To frame forgiveness and prayer as solutions, especially when praying for perpetrators, is a dangerous and terrifying step backward. How out of touch can you possibly be? This rhetoric subtly shifts responsibility from systems to individuals and waters down the structural reality of GBV. It promotes reconciliation in situations where what is actually needed is justice, safety, and accountability.


Let’s also not ignore that this initiative leans heavily on Christianity in a country that is religiously diverse. Yes, 86.5% of Batswana identify as Christian, and prayer may be culturally significant—but state-sponsored responses to violence must remain secular, inclusive, and rights-based. Victims of GBV are not asking for prayer circles! They’re asking for rape kits, trained prosecutors, trauma-informed police officers, and laws that actually protect them.


Did you know that, according to various local reports and advocacy organizations, less than 2% of reported rape cases in Botswana result in prosecution—let alone conviction?


Yes. Two. As in one plus one.


Meanwhile, we’re preaching moral development to children while ignoring the predators in their homes and schools. That’s not moral guidance—that’s hypocrisy. Morality cannot be instilled through Sunday School alone when children’s lived environments remain unsafe, underfunded, and unprotected.
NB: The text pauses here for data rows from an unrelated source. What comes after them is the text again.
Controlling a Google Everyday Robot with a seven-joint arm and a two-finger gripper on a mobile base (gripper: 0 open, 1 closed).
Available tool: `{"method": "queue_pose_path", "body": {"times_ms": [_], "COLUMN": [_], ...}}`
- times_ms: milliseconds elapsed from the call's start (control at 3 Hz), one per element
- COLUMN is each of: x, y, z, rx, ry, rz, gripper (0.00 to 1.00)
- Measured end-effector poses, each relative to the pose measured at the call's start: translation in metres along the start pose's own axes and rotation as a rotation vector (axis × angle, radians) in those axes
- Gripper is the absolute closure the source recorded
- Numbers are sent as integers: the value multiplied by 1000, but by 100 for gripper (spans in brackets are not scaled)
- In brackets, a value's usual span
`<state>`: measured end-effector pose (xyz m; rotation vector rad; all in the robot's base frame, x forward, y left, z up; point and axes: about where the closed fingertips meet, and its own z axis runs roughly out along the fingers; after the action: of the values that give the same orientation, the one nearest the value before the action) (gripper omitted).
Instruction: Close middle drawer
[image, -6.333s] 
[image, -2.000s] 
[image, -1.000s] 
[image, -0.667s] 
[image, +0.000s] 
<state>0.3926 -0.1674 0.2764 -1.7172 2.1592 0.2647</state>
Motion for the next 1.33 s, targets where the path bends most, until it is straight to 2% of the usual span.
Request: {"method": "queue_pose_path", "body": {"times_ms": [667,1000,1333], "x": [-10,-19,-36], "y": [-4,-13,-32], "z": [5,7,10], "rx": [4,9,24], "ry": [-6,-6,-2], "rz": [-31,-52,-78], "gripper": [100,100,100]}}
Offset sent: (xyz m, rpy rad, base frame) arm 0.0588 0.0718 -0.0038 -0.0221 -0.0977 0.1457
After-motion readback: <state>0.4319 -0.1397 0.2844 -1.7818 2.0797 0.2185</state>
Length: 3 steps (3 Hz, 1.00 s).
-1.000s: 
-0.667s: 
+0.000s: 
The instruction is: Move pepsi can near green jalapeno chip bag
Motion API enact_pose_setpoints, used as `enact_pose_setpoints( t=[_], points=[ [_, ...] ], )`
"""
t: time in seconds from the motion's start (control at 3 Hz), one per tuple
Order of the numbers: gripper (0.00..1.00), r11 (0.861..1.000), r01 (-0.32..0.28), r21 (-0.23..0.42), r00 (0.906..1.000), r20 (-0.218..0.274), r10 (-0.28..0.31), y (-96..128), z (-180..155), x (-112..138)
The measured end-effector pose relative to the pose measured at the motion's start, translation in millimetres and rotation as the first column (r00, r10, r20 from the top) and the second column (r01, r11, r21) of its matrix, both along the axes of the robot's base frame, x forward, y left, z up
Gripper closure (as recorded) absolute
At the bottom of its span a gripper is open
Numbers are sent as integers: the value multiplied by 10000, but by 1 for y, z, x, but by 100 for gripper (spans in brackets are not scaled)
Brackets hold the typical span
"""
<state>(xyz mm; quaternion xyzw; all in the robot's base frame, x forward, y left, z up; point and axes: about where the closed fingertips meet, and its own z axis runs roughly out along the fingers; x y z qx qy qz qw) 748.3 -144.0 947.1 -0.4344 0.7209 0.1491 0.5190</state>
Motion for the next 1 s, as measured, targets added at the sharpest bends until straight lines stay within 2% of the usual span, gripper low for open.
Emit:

We cannot afford symbolism when the crisis demands substance. A ribbon is not a shelter. A verse is not a conviction. A vigil is not a protection order.


Spirituality may aid the healing journey, but it is not a substitute for justice.


To the Ministry of Youth and Gender Affairs: If you are truly committed to ending GBV, then show us the budget. Show us the shelters. Show us the laws. Show us the convictions. Show us justice. Because prayer without action is empty.